### Exercise brief:
Without a single alteration, write the listing out again.

### Information provided:
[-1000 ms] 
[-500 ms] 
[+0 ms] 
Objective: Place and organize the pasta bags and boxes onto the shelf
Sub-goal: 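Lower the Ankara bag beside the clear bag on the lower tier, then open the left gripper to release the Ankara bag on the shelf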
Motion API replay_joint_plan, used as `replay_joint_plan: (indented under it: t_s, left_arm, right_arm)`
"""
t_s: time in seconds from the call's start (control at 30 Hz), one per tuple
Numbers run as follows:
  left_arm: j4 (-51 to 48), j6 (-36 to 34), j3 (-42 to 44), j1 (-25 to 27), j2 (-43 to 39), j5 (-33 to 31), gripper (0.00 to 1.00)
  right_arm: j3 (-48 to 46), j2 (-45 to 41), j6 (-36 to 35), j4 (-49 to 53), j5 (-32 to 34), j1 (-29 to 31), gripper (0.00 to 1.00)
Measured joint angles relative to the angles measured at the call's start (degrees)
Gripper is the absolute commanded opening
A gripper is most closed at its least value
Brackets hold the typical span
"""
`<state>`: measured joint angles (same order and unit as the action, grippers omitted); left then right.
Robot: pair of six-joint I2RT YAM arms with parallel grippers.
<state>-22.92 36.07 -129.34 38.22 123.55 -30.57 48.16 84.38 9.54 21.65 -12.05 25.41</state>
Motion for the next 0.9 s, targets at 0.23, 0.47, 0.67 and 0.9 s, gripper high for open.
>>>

### Solution below:
[-1000 ms] 
[-500 ms] 
[+0 ms] 
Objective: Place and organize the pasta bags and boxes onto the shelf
Sub-goal: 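Lower the Ankara bag beside the clear bag on the lower tier, then open the left gripper to release the Ankara bag on the shelf
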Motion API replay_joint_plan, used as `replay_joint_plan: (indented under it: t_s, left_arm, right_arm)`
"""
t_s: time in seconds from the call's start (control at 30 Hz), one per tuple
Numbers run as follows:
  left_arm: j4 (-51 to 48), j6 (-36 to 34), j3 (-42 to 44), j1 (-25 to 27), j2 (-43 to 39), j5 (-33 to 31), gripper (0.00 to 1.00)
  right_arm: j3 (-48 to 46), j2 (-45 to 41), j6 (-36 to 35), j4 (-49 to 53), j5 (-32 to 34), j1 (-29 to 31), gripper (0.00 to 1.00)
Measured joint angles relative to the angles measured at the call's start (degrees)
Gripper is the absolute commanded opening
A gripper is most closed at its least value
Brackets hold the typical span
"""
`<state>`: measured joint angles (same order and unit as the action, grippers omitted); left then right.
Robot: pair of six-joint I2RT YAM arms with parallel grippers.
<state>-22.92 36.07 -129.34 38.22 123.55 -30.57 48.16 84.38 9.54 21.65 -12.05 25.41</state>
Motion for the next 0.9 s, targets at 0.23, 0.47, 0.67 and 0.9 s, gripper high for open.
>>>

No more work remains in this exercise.